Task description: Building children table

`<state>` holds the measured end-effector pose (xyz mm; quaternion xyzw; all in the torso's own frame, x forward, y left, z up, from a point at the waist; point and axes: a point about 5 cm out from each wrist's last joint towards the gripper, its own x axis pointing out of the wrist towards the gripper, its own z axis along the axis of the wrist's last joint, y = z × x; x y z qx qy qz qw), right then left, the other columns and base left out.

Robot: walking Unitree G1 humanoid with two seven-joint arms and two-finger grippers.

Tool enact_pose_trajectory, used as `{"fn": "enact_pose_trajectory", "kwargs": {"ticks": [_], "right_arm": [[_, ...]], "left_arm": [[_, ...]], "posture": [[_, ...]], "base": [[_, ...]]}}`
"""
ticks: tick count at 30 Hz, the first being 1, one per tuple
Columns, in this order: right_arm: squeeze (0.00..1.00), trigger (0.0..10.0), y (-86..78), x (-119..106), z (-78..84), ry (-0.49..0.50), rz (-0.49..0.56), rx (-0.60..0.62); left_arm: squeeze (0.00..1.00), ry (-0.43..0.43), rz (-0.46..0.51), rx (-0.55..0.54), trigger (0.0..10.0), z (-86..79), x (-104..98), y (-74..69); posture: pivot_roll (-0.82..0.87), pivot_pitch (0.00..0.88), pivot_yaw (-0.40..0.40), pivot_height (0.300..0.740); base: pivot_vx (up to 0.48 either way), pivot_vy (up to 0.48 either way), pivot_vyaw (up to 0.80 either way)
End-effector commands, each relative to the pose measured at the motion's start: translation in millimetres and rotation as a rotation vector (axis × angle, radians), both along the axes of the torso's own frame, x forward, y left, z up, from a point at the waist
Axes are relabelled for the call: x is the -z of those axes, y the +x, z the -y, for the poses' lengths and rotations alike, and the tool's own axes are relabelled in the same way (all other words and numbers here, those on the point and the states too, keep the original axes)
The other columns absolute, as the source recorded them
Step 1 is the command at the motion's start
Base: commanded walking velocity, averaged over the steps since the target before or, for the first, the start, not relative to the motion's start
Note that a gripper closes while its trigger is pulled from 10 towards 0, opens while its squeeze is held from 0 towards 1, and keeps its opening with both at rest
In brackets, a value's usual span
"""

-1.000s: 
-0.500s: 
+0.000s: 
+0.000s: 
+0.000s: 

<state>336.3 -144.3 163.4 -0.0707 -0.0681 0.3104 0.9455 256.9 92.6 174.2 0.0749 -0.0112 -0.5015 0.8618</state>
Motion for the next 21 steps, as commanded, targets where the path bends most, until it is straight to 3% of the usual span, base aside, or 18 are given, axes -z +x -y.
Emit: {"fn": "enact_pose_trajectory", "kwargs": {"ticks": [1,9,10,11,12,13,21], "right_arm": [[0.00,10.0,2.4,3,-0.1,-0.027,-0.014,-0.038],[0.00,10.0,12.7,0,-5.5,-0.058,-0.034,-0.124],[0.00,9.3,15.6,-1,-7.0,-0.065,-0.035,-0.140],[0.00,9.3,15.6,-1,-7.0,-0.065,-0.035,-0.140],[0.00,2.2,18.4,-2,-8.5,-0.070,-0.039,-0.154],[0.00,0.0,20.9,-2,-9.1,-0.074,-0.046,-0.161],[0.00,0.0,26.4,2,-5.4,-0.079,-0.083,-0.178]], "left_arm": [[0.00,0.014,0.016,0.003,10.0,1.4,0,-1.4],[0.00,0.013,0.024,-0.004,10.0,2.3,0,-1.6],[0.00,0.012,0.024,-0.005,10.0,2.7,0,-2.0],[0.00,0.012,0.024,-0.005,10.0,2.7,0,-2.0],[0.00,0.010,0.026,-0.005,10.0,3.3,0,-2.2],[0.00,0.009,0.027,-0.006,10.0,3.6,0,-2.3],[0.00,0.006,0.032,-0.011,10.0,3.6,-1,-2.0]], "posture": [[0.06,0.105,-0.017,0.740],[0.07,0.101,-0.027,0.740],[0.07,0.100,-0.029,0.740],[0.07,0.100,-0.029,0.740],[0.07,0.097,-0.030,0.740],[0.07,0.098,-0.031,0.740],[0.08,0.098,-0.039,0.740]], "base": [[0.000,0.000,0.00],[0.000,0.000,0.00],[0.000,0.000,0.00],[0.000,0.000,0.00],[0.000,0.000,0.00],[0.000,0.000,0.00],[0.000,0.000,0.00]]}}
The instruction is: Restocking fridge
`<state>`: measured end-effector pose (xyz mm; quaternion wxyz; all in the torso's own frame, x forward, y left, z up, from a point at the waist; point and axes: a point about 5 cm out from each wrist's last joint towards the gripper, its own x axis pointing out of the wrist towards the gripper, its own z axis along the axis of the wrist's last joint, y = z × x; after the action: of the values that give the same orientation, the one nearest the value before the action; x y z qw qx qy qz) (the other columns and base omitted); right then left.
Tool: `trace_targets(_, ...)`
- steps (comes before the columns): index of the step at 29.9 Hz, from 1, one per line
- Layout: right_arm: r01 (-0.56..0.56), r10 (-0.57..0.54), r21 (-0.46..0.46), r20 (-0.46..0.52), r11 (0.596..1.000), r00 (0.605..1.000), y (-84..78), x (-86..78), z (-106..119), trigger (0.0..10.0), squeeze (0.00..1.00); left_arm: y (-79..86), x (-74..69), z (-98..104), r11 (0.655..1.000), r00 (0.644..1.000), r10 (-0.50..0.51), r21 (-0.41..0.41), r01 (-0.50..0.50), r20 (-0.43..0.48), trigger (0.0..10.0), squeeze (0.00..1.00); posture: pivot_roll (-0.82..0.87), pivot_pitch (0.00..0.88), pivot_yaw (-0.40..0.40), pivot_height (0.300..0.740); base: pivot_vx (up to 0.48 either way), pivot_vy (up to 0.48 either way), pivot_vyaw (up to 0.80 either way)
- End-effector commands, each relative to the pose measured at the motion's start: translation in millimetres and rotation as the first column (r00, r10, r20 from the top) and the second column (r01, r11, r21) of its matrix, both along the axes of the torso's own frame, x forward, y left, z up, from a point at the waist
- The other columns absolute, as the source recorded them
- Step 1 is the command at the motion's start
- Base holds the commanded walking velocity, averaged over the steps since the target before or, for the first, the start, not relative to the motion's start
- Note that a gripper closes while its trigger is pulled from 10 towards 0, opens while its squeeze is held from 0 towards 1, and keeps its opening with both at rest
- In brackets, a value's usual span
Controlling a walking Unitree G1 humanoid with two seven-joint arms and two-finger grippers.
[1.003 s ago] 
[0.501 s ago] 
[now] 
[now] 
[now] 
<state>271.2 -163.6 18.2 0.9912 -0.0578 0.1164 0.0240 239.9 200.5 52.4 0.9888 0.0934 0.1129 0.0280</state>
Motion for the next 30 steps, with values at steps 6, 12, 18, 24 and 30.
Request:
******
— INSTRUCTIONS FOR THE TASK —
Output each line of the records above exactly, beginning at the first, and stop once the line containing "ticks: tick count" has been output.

— RESULT OF THE EXERCISE —
Task description: Building children table

`<state>` holds the measured end-effector pose (xyz mm; quaternion xyzw; all in the torso's own frame, x forward, y left, z up, from a point at the waist; point and axes: a point about 5 cm out from each wrist's last joint towards the gripper, its own x axis pointing out of the wrist towards the gripper, its own z axis along the axis of the wrist's last joint, y = z × x; x y z qx qy qz qw), right then left, the other columns and base left out.

Robot: walking Unitree G1 humanoid with two seven-joint arms and two-finger grippers.

Tool enact_pose_trajectory, used as `{"fn": "enact_pose_trajectory", "kwargs": {"ticks": [_], "right_arm": [[_, ...]], "left_arm": [[_, ...]], "posture": [[_, ...]], "base": [[_, ...]]}}`
"""
ticks: tick count at 30 Hz, the first being 1, one per tuple

Work on the answer has been completed.